◆ **TASK TO CARRY OUT**: The entries below hold a line with "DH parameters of" and a line with "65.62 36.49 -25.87". Return those lines and all that lie between them, exactly and only.

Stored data
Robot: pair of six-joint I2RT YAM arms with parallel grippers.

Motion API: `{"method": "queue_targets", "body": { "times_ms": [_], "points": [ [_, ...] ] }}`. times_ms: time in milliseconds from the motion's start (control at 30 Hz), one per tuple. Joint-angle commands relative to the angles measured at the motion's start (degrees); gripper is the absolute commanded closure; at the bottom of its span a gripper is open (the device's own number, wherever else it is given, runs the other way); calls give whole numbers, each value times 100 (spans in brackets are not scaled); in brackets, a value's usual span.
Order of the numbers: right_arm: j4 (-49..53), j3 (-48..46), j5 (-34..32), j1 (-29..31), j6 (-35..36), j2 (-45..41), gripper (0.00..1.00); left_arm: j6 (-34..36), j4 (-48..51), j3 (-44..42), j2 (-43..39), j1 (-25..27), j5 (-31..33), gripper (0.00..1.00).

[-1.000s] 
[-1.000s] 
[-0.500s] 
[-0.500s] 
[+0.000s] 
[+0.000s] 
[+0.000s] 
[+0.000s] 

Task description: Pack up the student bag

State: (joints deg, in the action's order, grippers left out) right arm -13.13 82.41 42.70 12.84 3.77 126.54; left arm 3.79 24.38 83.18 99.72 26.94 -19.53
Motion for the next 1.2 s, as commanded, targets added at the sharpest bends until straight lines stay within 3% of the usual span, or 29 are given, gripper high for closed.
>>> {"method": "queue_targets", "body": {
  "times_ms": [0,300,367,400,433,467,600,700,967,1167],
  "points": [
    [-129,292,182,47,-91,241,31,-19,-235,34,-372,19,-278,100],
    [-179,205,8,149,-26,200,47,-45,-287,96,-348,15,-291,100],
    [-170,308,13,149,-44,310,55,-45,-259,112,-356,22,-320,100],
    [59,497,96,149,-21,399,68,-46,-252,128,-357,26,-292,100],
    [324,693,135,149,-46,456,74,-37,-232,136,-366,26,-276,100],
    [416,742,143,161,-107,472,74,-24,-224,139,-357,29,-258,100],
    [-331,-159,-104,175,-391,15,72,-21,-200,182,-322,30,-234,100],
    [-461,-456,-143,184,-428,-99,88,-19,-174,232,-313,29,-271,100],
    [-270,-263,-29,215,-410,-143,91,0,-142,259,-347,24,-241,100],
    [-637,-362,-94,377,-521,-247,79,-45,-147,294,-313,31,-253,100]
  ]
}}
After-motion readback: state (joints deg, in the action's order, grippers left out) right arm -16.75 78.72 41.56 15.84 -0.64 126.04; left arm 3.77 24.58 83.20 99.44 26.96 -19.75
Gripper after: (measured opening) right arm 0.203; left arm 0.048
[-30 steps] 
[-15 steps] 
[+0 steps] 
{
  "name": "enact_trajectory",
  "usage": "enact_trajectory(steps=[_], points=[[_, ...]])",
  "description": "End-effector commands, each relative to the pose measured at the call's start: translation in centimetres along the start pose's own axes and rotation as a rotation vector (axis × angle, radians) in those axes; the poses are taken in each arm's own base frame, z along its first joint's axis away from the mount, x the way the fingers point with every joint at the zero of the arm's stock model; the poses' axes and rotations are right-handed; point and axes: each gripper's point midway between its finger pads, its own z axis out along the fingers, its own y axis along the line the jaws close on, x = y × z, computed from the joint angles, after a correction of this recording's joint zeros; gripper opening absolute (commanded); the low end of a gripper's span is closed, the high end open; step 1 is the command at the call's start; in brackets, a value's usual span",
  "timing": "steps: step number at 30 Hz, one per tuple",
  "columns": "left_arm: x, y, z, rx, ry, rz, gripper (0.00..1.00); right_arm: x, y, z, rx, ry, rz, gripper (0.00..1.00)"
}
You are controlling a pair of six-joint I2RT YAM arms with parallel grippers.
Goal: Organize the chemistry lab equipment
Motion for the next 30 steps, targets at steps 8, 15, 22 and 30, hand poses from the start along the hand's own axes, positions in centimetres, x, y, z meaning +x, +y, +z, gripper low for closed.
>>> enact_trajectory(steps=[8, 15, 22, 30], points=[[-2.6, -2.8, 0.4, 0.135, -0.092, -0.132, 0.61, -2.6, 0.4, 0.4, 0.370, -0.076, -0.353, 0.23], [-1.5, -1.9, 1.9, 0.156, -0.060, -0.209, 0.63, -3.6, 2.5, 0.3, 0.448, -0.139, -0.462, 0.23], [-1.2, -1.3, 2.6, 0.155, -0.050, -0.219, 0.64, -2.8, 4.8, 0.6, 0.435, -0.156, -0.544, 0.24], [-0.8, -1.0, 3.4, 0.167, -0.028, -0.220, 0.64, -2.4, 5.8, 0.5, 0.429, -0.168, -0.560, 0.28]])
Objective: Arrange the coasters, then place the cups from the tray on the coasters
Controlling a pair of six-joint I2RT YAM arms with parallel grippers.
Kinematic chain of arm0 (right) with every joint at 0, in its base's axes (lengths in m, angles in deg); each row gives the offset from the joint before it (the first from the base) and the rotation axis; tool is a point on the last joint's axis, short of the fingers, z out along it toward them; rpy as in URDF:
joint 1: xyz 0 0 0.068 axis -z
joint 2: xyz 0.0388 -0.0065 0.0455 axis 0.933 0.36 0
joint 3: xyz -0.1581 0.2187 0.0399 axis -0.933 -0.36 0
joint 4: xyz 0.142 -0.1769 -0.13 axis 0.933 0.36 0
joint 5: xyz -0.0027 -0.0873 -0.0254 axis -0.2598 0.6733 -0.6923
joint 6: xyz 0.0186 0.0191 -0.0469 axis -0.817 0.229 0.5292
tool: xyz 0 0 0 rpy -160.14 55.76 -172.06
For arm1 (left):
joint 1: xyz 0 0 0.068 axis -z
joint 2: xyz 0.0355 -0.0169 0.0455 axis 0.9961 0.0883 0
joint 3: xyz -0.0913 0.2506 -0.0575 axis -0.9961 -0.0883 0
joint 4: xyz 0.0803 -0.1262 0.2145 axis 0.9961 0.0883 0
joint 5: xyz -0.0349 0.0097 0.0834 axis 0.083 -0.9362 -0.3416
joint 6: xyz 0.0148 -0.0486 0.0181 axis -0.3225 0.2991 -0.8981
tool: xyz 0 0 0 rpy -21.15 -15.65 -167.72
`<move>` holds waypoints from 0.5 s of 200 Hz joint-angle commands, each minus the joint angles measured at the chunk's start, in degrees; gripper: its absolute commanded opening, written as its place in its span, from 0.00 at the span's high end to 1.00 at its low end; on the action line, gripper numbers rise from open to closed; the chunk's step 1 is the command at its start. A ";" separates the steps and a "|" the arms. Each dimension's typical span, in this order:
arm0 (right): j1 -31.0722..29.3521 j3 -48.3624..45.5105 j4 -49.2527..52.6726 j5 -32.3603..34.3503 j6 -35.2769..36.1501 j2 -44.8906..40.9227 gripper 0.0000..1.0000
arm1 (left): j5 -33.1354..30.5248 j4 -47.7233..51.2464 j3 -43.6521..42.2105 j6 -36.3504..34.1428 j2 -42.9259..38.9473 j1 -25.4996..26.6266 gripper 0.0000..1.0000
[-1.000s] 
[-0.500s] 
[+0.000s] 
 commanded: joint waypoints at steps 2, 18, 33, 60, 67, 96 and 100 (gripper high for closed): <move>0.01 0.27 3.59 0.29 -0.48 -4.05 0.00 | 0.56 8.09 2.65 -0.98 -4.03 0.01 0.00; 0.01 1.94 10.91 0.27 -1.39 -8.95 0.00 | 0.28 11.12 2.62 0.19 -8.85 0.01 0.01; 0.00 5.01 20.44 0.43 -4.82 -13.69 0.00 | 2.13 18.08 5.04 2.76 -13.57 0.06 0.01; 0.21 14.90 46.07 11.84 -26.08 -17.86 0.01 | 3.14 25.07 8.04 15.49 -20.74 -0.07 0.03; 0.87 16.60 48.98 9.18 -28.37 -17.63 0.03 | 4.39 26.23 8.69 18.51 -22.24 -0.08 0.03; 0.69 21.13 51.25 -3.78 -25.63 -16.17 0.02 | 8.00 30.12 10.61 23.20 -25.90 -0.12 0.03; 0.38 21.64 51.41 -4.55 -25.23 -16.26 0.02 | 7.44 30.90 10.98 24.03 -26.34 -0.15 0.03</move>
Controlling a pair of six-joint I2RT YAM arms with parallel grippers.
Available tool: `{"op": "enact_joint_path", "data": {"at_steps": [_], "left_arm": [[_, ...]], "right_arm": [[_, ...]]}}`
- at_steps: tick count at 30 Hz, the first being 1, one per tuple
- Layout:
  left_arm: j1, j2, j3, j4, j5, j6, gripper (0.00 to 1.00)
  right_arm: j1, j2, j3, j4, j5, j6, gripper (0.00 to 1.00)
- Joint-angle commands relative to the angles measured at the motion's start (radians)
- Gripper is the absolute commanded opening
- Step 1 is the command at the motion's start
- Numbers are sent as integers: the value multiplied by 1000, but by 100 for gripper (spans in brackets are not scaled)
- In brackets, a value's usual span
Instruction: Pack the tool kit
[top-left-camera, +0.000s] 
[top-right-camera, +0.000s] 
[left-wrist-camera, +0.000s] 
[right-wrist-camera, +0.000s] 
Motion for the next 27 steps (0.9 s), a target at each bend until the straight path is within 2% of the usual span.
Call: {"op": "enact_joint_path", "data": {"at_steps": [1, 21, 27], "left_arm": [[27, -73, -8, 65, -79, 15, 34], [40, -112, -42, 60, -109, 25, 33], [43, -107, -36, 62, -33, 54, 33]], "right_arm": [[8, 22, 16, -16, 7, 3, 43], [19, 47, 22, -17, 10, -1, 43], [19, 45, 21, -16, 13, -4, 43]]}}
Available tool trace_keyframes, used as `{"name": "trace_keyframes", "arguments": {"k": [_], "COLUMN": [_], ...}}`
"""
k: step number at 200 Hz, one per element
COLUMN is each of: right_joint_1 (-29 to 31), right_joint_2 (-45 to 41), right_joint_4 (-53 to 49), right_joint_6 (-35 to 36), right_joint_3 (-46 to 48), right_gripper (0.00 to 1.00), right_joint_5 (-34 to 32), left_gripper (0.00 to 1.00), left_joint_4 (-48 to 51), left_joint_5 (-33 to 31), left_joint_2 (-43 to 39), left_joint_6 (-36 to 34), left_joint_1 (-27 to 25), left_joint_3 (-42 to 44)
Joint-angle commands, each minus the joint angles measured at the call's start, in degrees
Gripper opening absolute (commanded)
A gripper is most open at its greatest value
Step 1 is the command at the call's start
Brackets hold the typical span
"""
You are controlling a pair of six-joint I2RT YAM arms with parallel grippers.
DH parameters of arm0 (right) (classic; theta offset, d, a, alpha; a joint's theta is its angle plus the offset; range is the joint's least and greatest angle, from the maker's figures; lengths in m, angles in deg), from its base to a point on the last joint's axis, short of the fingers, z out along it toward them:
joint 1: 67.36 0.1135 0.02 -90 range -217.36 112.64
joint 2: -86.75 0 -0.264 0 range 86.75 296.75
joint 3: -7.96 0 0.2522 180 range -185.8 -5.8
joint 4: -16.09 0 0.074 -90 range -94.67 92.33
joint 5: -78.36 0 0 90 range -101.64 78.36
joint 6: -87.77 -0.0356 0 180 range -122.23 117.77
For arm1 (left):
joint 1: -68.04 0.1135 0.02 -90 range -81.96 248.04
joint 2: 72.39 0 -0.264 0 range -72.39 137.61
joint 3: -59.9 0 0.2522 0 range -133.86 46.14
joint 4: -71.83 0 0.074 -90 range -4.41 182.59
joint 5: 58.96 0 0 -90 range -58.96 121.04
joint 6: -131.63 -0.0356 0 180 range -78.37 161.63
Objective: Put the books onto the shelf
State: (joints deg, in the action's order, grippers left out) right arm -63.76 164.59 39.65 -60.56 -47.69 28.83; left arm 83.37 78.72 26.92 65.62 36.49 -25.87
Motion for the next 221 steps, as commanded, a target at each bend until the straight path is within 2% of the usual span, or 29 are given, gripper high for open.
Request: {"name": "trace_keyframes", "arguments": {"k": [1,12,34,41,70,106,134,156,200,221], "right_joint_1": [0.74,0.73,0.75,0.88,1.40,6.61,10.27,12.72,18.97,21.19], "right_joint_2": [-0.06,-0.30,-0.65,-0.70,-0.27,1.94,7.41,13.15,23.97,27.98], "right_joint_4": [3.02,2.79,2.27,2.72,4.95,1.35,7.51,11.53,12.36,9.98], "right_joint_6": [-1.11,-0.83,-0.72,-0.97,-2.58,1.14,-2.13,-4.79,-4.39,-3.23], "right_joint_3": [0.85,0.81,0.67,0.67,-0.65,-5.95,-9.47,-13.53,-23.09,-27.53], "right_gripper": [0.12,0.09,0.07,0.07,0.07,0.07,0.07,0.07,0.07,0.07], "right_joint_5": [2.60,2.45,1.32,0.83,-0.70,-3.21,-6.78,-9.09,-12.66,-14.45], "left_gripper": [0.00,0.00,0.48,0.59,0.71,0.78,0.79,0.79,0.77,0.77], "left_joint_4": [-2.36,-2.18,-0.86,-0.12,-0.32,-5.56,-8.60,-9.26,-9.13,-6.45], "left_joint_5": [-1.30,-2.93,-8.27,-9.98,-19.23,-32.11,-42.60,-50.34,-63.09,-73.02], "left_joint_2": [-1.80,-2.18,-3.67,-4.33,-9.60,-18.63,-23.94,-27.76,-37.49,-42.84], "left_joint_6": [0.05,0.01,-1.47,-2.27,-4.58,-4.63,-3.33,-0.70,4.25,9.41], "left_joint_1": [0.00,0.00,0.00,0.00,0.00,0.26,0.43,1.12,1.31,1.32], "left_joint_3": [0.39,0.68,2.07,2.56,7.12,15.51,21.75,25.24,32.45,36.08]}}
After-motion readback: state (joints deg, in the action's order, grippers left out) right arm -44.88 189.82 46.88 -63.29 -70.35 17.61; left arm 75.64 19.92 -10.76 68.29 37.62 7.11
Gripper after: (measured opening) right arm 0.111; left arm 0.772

◆ **TASK RESULT**:
DH parameters of arm0 (right) (classic; theta offset, d, a, alpha; a joint's theta is its angle plus the offset; range is the joint's least and greatest angle, from the maker's figures; lengths in m, angles in deg), from its base to a point on the last joint's axis, short of the fingers, z out along it toward them:
joint 1: 67.36 0.1135 0.02 -90 range -217.36 112.64
joint 2: -86.75 0 -0.264 0 range 86.75 296.75
joint 3: -7.96 0 0.2522 180 range -185.8 -5.8
joint 4: -16.09 0 0.074 -90 range -94.67 92.33
joint 5: -78.36 0 0 90 range -101.64 78.36
joint 6: -87.77 -0.0356 0 180 range -122.23 117.77
For arm1 (left):
joint 1: -68.04 0.1135 0.02 -90 range -81.96 248.04
joint 2: 72.39 0 -0.264 0 range -72.39 137.61
joint 3: -59.9 0 0.2522 0 range -133.86 46.14
joint 4: -71.83 0 0.074 -90 range -4.41 182.59
joint 5: 58.96 0 0 -90 range -58.96 121.04
joint 6: -131.63 -0.0356 0 180 range -78.37 161.63
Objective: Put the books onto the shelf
State: (joints deg, in the action's order, grippers left out) right arm -63.76 164.59 39.65 -60.56 -47.69 28.83; left arm 83.37 78.72 26.92 65.62 36.49 -25.87

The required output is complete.